Where in the data does the word "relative" appear? Find those lines and copy them.

[Collected data entries]
┌────────

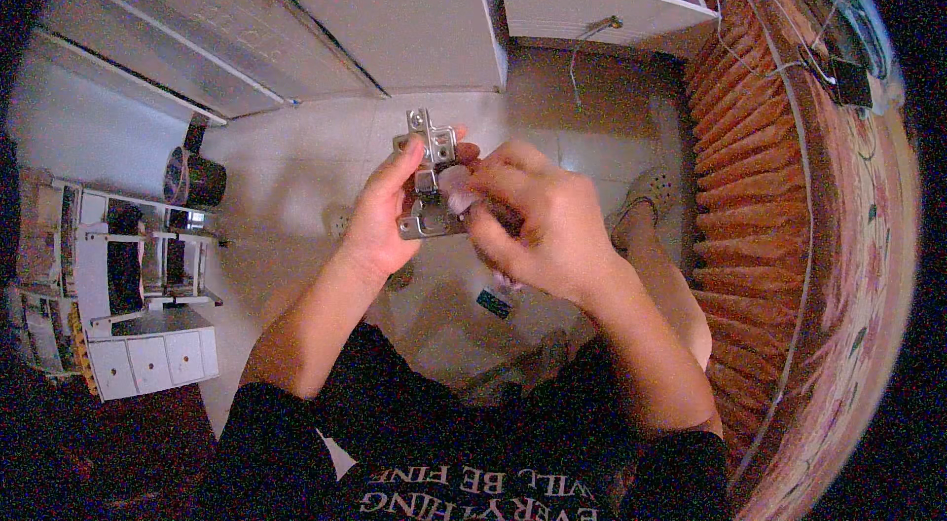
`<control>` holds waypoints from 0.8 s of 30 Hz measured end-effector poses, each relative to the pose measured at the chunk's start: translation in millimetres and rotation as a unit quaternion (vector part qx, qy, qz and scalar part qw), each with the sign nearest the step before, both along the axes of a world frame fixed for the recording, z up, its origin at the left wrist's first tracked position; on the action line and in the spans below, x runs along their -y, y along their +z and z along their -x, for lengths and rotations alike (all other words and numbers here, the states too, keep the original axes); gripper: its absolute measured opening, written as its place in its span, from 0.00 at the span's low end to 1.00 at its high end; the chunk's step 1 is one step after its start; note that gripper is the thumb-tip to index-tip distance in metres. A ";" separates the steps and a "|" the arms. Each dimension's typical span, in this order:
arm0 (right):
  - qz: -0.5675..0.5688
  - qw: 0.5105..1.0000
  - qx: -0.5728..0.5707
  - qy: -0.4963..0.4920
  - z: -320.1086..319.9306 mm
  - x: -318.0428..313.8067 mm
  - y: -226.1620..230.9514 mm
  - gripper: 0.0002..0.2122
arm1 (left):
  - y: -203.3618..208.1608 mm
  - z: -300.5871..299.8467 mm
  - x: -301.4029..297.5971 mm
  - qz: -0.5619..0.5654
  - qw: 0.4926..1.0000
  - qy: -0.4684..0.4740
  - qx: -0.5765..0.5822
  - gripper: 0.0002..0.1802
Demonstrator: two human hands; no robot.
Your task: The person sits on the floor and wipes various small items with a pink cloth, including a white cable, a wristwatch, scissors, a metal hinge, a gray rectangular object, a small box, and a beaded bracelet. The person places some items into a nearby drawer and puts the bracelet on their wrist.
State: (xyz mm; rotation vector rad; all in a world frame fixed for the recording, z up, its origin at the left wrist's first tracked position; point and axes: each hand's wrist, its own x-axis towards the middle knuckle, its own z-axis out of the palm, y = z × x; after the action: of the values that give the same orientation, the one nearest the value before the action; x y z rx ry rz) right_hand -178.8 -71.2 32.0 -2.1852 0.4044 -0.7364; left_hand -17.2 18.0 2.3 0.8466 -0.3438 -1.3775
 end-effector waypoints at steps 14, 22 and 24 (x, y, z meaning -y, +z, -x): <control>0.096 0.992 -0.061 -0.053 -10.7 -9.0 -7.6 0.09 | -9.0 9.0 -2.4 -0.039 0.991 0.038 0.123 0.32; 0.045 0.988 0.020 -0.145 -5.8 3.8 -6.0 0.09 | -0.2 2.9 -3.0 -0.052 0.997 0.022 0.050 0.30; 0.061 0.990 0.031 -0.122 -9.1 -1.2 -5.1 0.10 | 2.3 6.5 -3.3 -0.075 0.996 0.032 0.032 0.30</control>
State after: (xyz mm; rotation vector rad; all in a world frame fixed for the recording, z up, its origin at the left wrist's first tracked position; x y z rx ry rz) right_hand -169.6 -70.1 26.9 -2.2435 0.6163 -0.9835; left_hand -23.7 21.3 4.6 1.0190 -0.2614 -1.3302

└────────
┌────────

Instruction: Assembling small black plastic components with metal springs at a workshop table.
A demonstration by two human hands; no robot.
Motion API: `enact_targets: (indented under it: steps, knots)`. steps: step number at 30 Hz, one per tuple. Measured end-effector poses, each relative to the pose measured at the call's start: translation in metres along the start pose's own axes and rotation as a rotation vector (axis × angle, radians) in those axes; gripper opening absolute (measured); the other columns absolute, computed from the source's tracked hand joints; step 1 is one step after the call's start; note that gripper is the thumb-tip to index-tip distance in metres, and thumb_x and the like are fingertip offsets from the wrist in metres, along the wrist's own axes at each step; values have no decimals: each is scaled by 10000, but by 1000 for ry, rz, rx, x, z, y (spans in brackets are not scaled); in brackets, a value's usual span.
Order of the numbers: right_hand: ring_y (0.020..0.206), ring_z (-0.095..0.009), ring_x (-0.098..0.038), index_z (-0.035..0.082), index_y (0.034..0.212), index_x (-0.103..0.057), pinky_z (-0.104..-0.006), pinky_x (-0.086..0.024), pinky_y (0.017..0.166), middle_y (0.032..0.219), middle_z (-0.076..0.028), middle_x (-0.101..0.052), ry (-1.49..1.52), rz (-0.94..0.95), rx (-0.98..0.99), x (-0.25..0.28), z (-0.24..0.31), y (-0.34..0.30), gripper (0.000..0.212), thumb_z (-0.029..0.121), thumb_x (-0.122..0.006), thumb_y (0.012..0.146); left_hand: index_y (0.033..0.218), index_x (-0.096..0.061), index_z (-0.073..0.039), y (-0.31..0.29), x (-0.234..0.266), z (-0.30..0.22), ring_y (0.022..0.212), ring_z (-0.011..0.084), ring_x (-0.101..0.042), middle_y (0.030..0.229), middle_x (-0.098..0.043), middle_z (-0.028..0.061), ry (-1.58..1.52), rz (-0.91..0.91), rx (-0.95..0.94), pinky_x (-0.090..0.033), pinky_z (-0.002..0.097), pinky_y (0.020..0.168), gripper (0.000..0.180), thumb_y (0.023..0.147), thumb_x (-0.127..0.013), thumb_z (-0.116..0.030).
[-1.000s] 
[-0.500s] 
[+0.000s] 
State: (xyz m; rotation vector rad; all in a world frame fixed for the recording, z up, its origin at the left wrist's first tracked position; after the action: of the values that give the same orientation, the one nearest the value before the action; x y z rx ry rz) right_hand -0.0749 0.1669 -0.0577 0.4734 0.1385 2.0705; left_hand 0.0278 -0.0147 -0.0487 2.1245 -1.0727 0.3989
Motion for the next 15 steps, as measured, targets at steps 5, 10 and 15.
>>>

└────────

**Task output:**
`<control>` holds waypoints from 0.8 s of 30 Hz measured end-effector poses, each relative to the pose measured at the chunk's start: translation in millimetres and rotation as a unit quaternion (vector part qx, qy, qz and scalar part qw), each with the sign nearest the step before, both along the axes of a world frame fixed for the recording, z up, its origin at the left wrist's first tracked position; on the action line and in the spans below, x runs along their -y, y along their +z and z along their -x, for lengths and rotations alike (all other words and numbers here, the states too, keep the original axes); gripper: its absolute measured opening, written as its place in its span, from 0.00 at the span's low end to 1.00 at its high end; the chunk's step 1 is one step after its start; note that gripper is the thumb-tip to index-tip distance in metres. A ";" separates the steps and a "|" the arms. Each dimension's typical span, in this order:
Motion API: `enact_targets: (indented under it: steps, knots)`. steps: step number at 30 Hz, one per tuple. Measured end-effector poses, each relative to the pose measured at the call's start: translation in metres along the start pose's own axes and rotation as a rotation vector (axis × angle, radians) in those axes; gripper opening absolute (measured); the other columns absolute, computed from the source's tracked hand joints; step 1 is one step after the call's start; note that gripper is the thumb-tip to index-tip distance in metres, and thumb_x and the like are fingertip offsets from the wrist in metres, along the wrist's own axes at each step; values have no decimals: each is scaled by 10000, but by 1000 for ry, rz, rx, x, z, y (spans in brackets are not scaled); in brackets, a value's usual span.

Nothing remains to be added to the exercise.